_About this exercise:_ The data below contains pictures, which are to be skipped; the lines starting at the line with "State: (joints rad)" and ending at the line with "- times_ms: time" are to be output exactly, both ends included.

=== Material for this exercise ===

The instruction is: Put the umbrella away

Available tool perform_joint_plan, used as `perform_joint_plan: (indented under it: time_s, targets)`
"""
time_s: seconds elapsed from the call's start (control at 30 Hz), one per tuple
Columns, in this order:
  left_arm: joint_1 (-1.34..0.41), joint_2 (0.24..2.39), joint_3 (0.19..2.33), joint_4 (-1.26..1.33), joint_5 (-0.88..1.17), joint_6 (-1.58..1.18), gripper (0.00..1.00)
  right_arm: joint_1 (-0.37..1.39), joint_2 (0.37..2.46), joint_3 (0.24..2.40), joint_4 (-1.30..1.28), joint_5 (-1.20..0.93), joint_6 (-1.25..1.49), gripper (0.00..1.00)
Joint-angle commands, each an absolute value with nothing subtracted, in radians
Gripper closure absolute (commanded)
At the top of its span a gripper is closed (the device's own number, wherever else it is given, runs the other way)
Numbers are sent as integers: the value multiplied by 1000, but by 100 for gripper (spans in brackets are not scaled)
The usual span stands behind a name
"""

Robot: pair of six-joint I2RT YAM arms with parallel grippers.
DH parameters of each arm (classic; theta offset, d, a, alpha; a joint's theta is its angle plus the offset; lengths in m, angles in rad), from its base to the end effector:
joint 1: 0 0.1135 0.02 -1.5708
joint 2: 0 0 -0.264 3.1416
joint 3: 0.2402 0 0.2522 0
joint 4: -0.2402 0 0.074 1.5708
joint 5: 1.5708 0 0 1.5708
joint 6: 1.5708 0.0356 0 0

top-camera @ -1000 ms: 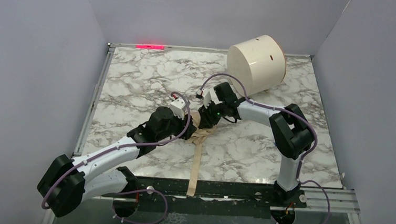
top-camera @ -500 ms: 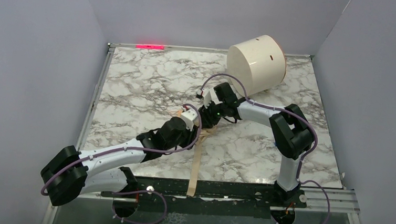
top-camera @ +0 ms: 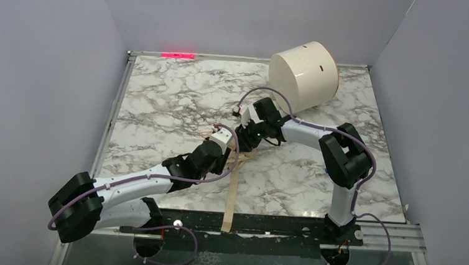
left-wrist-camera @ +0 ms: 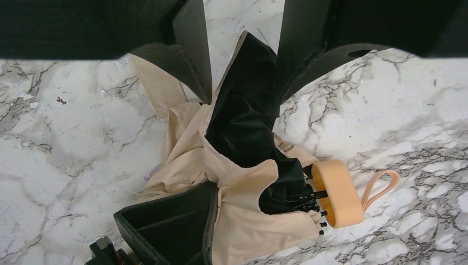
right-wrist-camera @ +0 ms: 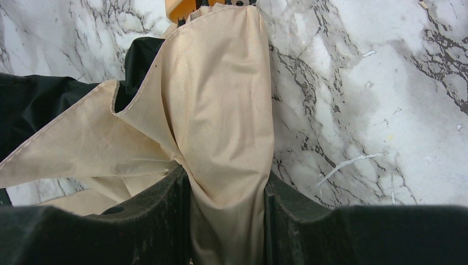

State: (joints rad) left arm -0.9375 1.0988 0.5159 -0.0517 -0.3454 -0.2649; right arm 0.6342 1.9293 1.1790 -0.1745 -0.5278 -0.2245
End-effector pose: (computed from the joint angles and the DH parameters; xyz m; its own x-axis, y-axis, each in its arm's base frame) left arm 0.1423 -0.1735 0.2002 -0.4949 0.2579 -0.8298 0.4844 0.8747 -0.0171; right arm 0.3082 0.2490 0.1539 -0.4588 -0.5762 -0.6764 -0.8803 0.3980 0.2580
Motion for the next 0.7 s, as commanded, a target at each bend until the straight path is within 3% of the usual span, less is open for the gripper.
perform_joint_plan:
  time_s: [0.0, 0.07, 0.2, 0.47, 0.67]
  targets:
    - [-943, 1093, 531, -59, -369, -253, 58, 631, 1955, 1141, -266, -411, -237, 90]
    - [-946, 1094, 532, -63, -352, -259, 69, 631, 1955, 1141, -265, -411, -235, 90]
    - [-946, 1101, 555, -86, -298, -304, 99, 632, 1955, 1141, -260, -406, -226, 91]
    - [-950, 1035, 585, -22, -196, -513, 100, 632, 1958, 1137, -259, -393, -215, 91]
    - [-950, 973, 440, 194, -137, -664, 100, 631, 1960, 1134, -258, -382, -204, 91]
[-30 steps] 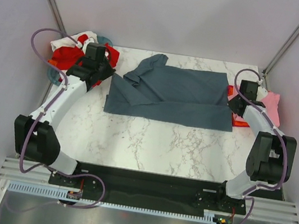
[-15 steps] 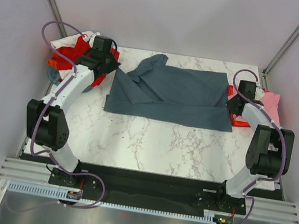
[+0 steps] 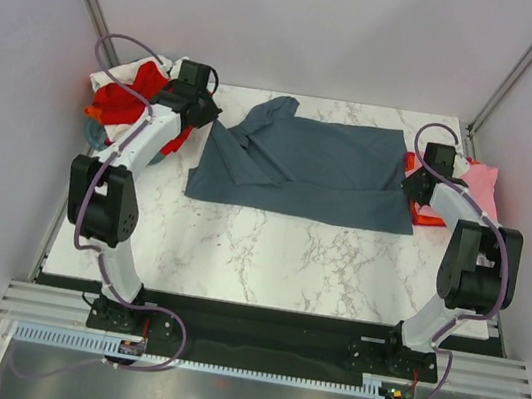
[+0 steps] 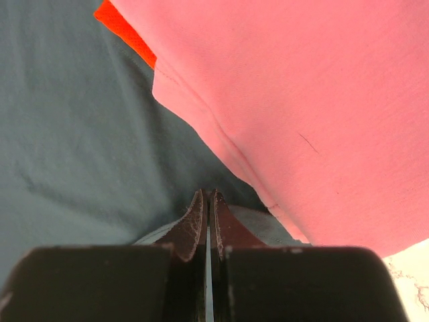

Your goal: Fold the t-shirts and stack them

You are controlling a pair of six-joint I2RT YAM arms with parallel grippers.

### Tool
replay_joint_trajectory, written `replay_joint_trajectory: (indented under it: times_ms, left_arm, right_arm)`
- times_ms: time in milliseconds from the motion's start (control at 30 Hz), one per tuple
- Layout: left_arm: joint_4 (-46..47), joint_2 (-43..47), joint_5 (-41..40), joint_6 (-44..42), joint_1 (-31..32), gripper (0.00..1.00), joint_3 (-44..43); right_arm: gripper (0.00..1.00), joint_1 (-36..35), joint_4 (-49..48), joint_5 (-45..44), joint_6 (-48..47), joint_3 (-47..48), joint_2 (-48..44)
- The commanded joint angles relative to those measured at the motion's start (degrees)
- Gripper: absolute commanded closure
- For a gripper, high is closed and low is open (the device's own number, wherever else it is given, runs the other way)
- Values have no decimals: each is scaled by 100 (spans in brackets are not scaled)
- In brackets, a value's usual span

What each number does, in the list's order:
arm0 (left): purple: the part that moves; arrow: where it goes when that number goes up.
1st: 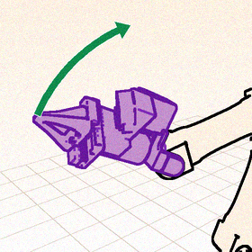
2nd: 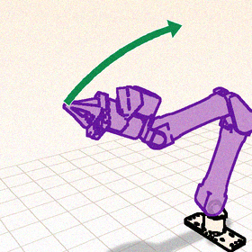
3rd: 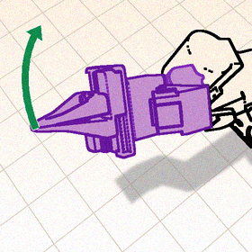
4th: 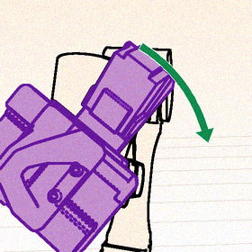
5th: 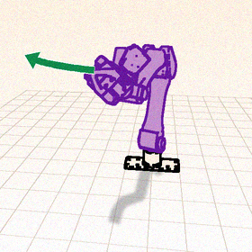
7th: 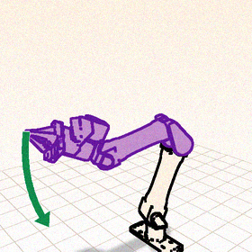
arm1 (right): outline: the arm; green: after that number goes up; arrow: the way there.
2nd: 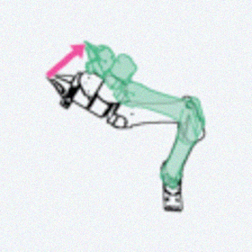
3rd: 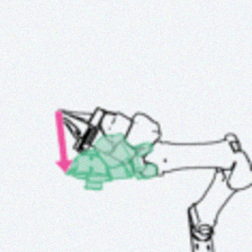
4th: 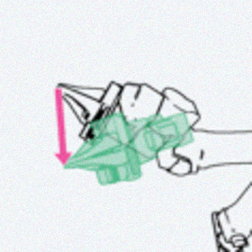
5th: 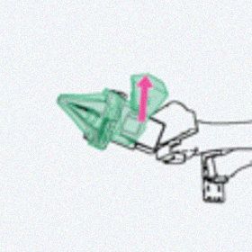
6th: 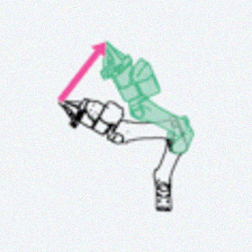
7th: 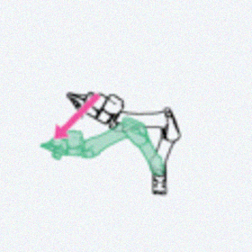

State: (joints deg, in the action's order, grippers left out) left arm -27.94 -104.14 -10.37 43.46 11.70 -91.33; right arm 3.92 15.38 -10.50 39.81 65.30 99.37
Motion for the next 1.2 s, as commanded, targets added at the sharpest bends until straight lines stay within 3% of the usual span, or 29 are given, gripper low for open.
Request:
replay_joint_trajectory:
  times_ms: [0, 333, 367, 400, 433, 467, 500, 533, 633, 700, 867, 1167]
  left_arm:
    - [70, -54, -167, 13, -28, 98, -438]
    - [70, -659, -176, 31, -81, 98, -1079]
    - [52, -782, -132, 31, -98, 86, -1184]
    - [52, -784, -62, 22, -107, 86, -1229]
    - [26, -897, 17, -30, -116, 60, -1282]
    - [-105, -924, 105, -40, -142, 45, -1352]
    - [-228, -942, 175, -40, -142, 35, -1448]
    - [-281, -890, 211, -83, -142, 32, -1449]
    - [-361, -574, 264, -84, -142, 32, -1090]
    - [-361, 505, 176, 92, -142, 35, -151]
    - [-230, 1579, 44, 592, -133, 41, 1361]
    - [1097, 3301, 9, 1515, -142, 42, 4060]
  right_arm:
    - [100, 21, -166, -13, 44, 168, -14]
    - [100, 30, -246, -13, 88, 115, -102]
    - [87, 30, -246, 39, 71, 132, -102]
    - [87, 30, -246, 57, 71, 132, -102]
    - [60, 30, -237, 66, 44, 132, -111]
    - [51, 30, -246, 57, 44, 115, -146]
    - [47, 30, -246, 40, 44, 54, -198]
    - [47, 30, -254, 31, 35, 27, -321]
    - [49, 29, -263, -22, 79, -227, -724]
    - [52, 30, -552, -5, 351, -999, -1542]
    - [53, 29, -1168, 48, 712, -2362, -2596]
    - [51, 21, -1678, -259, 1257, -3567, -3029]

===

_Task output:_
State: (joints rad) left arm -0.9375 1.0988 0.5159 -0.0517 -0.3454 -0.2649; right arm 0.6342 1.9293 1.1790 -0.1745 -0.5278 -0.2245
End-effector pose: (computed from the joint angles and the DH parameters; xyz m; its own x-axis, y-axis, each in its arm's base frame) left arm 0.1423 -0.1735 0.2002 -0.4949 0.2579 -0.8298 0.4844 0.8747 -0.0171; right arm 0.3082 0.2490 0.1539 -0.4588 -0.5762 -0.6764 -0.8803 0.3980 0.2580
Motion for the next 0.7 s, as commanded, a target at each bend until the straight path is within 3% of the usual span, less is open for the gripper.
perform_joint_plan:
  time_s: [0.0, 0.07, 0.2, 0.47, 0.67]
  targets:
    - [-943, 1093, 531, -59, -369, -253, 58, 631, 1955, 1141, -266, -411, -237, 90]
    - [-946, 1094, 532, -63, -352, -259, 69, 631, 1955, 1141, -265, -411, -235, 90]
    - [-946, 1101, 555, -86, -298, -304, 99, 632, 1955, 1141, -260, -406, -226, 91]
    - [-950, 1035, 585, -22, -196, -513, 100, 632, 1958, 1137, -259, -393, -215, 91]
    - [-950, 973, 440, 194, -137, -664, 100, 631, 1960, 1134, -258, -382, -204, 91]
[-30 steps] 
[-15 steps] 
[+0 steps] 
[+0 steps] 

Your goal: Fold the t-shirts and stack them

You are controlling a pair of six-joint I2RT YAM arms with parallel grippers.

### Tool
replay_joint_trajectory, written `replay_joint_trajectory: (indented under it: times_ms, left_arm, right_arm)`
- times_ms: time in milliseconds from the motion's start (control at 30 Hz), one per tuple

The answer has been fully written out.